_ACTION ITEM_: The whole listing below is to be output exactly, with no line skipped.

_COLLECTED DATA_:
== Segment start ==

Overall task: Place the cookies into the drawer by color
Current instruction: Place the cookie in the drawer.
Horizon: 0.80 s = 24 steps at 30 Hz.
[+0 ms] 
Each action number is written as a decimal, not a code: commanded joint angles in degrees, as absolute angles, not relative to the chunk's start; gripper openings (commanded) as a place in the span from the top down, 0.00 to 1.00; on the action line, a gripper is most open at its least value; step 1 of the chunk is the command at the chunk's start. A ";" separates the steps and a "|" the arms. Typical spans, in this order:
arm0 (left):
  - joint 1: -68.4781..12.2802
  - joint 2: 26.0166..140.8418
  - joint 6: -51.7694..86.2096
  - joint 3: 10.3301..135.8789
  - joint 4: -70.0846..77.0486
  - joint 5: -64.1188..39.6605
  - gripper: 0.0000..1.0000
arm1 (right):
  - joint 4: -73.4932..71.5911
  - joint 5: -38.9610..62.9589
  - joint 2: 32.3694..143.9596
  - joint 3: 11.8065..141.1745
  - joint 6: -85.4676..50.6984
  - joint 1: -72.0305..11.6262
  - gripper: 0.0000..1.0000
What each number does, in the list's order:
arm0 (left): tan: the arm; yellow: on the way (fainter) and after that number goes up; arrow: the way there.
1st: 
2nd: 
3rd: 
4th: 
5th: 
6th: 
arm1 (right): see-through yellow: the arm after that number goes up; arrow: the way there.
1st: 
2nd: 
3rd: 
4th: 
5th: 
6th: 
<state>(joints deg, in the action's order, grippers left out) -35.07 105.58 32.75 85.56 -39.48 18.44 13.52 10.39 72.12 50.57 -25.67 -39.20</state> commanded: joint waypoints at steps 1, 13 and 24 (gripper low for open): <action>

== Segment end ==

_EXERCISE ANSWER_:
Overall task: Place the cookies into the drawer by color
Current instruction: Place the cookie in the drawer.
Horizon: 0.80 s = 24 steps at 30 Hz.
[+0 ms] 
Each action number is written as a decimal, not a code: commanded joint angles in degrees, as absolute angles, not relative to the chunk's start; gripper openings (commanded) as a place in the span from the top down, 0.00 to 1.00; on the action line, a gripper is most open at its least value; step 1 of the chunk is the command at the chunk's start. A ";" separates the steps and a "|" the arms. Typical spans, in this order:
arm0 (left):
  - joint 1: -68.4781..12.2802
  - joint 2: 26.0166..140.8418
  - joint 6: -51.7694..86.2096
  - joint 3: 10.3301..135.8789
  - joint 4: -70.0846..77.0486
  - joint 5: -64.1188..39.6605
  - gripper: 0.0000..1.0000
arm1 (right):
  - joint 4: -73.4932..71.5911
  - joint 5: -38.9610..62.9589
  - joint 2: 32.3694..143.9596
  - joint 3: 11.8065..141.1745
  - joint 6: -85.4676..50.6984
  - joint 1: -72.0305..11.6262
  - gripper: 0.0000..1.0000
What each number does, in the list's order:
arm0 (left): tan: the arm; yellow: on the way (fainter) and after that number goes up; arrow: the way there.
1st: 
2nd: 
3rd: 
4th: 
5th: 
6th: 
arm1 (right): see-through yellow: the arm after that number goes up; arrow: the way there.
1st: 
2nd: 
3rd: 
4th: 
5th: 
6th: 
<state>(joints deg, in the action's order, grippers left out) -35.07 105.58 32.75 85.56 -39.48 18.44 13.52 10.39 72.12 50.57 -25.67 -39.20</state> commanded: joint waypoints at steps 1, 13 and 24 (gripper low for open): <action>

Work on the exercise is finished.